La strana famiglia partita in retromarcia raggiunge una sua forma di compiutezza, quando ricompare in scena Fabienne, la giovane donna che ha affidato Marcus alle cure di Pierrot, prima di entrare in clinica per disintossicarsi. Quale valore aggiunto porti o – meglio – sia Fabienne sotto il tetto di Pierrot lo dicono, con una felicissima immagine, le parole di Chazal stesso: “Una donna che dopo aver visto tante di quelle vite a pezzi aveva deciso di darsi al cucito ed era pronta a rammendare tutto quello che le capitava in grembo”.
Il rammendo di Fabienne è affettuoso, delicato, dolcemente inesorabile come solo può essere realizzato da una donna che risponde alle caratteristiche vividamente evocate dalle righe di poco sopra. Solo una toppa resiste all’opera di Fabienne: il rapporto difficile, tormentato di Pierrot con il padre. Una visita a questi da parte del figlio dà vita ai soliti attriti, ma stavolta dietro la piega di una vita finalmente rammendata, accovacciato e pronto all’agguato, se ne sta l’imponderabile, e la vita di Pierrot deve ripartire da capo.
L’analogia colta fra la cerchia degli affetti di Pierrot e quella che circonda il Signor Malaussène ci è sembrata debolmente motivata. La vita dei due gruppi, ora artigliata dal disagio sociale, ora ammiccante allo stesso, pare costituire una base fragile per un confronto letterario degno del nome.

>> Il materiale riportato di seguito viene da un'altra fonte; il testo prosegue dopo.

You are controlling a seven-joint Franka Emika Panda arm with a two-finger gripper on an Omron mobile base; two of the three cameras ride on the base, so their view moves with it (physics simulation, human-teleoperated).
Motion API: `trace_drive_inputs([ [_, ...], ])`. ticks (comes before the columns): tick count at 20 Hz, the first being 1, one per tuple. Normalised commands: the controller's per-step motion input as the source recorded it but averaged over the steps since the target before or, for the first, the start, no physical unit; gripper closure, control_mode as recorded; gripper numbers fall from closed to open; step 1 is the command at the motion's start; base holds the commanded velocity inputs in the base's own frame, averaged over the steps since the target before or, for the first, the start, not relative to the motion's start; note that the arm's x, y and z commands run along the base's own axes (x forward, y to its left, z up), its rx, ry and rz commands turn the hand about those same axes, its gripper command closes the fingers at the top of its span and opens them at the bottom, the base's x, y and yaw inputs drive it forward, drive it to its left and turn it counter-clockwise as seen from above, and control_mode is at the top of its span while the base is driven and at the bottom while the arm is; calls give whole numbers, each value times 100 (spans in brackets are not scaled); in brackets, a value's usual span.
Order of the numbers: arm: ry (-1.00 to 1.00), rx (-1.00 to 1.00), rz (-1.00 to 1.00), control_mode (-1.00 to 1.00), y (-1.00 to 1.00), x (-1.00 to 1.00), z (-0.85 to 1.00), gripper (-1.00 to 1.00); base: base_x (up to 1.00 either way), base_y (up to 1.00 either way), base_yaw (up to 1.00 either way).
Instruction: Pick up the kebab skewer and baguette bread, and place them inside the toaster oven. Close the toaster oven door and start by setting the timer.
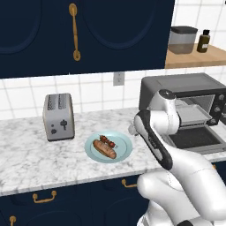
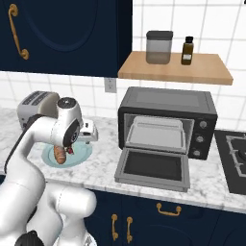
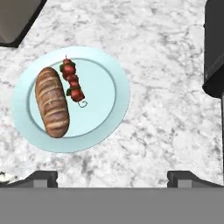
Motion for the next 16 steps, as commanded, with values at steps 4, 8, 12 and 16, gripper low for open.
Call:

Ma se l’analogia in parola può valere come un invito ad osare, si può dire che la curva esistenziale di Pierrot presenta qualche somiglianza con la vicenda di Jean Valjean ne I miserabili. Almeno una differenza essenziale sembra, però, tener lontani i due personaggi. Se Valjean, dopo l’atto caritatevole di Mons. Myriel che accende la sua voglia inesauribile di riscatto, è continuamente braccato dal poliziotto Javert, Pierrot, al contrario, è inseguito dal destino cinico e baro, come si suol dire. La vicenda di Valjean è inclusa fra un atto di misericordia ed uno di riconoscenza, perché Javert alla fine lascia fuggire la sua preda, nei cui confronti era diventato debitore della vita. Il percorso di Pierrot non gode di questi due momenti estremi. Quella che religiosamente si chiama “grazia” brilla fugace per lui in Marcus e in Fabienne, prima di essere risucchiato ingiustamente nella vita da cui si era redento.